* YOUR ASSIGNMENT
Print the listing once more, exactly as it stands.

* DATA PROVIDED
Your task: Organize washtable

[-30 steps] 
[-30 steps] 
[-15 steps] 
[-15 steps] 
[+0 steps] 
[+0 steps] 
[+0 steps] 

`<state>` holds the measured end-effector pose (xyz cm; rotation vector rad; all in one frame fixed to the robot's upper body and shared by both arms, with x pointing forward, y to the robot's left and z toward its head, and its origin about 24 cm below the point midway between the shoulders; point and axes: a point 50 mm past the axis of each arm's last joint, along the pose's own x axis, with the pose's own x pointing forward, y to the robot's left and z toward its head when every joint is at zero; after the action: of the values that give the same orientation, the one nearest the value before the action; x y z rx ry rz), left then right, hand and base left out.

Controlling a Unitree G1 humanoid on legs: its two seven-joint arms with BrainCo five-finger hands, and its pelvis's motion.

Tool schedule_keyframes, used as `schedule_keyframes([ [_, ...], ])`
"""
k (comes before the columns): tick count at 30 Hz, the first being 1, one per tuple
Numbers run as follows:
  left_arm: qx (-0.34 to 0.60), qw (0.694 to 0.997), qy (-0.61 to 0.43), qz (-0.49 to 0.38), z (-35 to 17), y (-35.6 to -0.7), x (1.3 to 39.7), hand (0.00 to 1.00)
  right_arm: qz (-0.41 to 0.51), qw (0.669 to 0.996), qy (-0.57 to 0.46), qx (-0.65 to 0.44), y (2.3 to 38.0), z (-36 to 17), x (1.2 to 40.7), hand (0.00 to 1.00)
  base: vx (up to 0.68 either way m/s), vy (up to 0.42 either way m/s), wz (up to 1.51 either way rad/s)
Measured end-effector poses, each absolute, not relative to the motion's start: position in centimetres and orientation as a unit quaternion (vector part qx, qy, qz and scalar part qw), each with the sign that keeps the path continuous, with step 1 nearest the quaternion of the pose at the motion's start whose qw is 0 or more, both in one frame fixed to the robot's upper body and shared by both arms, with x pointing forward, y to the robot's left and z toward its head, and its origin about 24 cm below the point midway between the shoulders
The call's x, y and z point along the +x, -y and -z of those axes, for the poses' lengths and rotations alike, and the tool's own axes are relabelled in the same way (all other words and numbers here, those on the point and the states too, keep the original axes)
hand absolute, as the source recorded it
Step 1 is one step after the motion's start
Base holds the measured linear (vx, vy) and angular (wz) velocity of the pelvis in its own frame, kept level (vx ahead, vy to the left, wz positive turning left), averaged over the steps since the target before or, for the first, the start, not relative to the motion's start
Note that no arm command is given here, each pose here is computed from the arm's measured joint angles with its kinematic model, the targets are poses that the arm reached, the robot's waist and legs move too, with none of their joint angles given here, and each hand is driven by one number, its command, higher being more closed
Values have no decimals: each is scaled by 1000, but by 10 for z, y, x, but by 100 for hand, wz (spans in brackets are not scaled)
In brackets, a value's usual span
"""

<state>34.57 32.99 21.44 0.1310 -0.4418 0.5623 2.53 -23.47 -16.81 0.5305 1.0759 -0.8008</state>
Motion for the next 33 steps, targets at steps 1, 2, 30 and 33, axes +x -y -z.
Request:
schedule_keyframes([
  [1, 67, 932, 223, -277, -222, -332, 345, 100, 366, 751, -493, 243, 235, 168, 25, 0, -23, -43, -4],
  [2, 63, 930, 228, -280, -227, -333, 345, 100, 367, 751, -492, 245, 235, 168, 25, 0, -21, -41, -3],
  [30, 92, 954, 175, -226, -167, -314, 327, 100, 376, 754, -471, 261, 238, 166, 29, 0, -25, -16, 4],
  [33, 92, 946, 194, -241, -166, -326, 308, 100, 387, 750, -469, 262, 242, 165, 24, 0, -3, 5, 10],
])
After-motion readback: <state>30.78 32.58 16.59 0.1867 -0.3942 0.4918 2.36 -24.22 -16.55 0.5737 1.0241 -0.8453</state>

* FINAL ANSWER
Your task: Organize washtable

[-30 steps] 
[-30 steps] 
[-15 steps] 
[-15 steps] 
[+0 steps] 
[+0 steps] 
[+0 steps] 

`<state>` holds the measured end-effector pose (xyz cm; rotation vector rad; all in one frame fixed to the robot's upper body and shared by both arms, with x pointing forward, y to the robot's left and z toward its head, and its origin about 24 cm below the point midway between the shoulders; point and axes: a point 50 mm past the axis of each arm's last joint, along the pose's own x axis, with the pose's own x pointing forward, y to the robot's left and z toward its head when every joint is at zero; after the action: of the values that give the same orientation, the one nearest the value before the action; x y z rx ry rz), left then right, hand and base left out.

Controlling a Unitree G1 humanoid on legs: its two seven-joint arms with BrainCo five-finger hands, and its pelvis's motion.

Tool schedule_keyframes, used as `schedule_keyframes([ [_, ...], ])`
"""
k (comes before the columns): tick count at 30 Hz, the first being 1, one per tuple
Numbers run as follows:
  left_arm: qx (-0.34 to 0.60), qw (0.694 to 0.997), qy (-0.61 to 0.43), qz (-0.49 to 0.38), z (-35 to 17), y (-35.6 to -0.7), x (1.3 to 39.7), hand (0.00 to 1.00)
  right_arm: qz (-0.41 to 0.51), qw (0.669 to 0.996), qy (-0.57 to 0.46), qx (-0.65 to 0.44), y (2.3 to 38.0), z (-36 to 17), x (1.2 to 40.7), hand (0.00 to 1.00)
  base: vx (up to 0.68 either way m/s), vy (up to 0.42 either way m/s), wz (up to 1.51 either way rad/s)
Measured end-effector poses, each absolute, not relative to the motion's start: position in centimetres and orientation as a unit quaternion (vector part qx, qy, qz and scalar part qw), each with the sign that keeps the path continuous, with step 1 nearest the quaternion of the pose at the motion's start whose qw is 0 or more, both in one frame fixed to the robot's upper body and shared by both arms, with x pointing forward, y to the robot's left and z toward its head, and its origin about 24 cm below the point midway between the shoulders
The call's x, y and z point along the +x, -y and -z of those axes, for the poses' lengths and rotations alike, and the tool's own axes are relabelled in the same way (all other words and numbers here, those on the point and the states too, keep the original axes)
hand absolute, as the source recorded it
Step 1 is one step after the motion's start
Base holds the measured linear (vx, vy) and angular (wz) velocity of the pelvis in its own frame, kept level (vx ahead, vy to the left, wz positive turning left), averaged over the steps since the target before or, for the first, the start, not relative to the motion's start
Note that no arm command is given here, each pose here is computed from the arm's measured joint angles with its kinematic model, the targets are poses that the arm reached, the robot's waist and legs move too, with none of their joint angles given here, and each hand is driven by one number, its command, higher being more closed
Values have no decimals: each is scaled by 1000, but by 10 for z, y, x, but by 100 for hand, wz (spans in brackets are not scaled)
In brackets, a value's usual span
"""

<state>34.57 32.99 21.44 0.1310 -0.4418 0.5623 2.53 -23.47 -16.81 0.5305 1.0759 -0.8008</state>
Motion for the next 33 steps, targets at steps 1, 2, 30 and 33, axes +x -y -z.
Request:
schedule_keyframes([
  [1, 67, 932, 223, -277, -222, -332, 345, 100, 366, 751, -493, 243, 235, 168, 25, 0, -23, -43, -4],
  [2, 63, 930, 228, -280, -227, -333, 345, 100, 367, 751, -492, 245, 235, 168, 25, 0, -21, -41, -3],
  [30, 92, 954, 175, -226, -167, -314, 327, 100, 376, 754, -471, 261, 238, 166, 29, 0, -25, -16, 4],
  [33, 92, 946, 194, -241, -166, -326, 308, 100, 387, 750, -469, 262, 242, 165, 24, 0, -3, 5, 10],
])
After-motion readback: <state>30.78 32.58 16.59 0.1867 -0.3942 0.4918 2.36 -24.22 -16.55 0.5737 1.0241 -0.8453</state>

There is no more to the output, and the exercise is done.